RECORDS SUPPLIED ::

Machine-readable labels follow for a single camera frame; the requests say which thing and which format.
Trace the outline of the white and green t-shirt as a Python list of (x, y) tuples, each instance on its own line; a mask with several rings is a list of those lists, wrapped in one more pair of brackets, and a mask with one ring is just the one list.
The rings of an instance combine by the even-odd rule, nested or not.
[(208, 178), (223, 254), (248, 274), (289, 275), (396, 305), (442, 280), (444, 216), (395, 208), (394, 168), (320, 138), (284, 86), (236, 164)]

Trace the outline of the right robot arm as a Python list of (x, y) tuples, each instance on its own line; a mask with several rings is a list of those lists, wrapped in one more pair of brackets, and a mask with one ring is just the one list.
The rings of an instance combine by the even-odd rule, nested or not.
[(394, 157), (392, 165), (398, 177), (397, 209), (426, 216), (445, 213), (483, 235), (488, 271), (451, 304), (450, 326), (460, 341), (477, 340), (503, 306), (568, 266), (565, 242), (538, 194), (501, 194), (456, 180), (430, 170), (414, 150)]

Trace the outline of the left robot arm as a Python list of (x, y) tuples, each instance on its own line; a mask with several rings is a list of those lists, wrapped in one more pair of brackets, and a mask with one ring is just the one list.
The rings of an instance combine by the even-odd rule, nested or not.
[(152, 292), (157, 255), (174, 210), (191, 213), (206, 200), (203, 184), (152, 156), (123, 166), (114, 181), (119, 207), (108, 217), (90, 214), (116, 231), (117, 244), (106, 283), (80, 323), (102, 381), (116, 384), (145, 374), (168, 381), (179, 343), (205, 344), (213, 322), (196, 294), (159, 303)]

WHAT YOU NEED TO DO ::
Using the records above, pull out each line where the word "those" occurs.

EXERCISE RESULT ::
Trace the outline of the white and green t-shirt as a Python list of (x, y) tuples, each instance on its own line; a mask with several rings is a list of those lists, wrapped in one more pair of brackets, and a mask with one ring is just the one list.
Trace the outline of the right robot arm as a Python list of (x, y) tuples, each instance on its own line; a mask with several rings is a list of those lists, wrapped in one more pair of brackets, and a mask with one ring is just the one list.
Trace the outline of the left robot arm as a Python list of (x, y) tuples, each instance on its own line; a mask with several rings is a list of those lists, wrapped in one more pair of brackets, and a mask with one ring is just the one list.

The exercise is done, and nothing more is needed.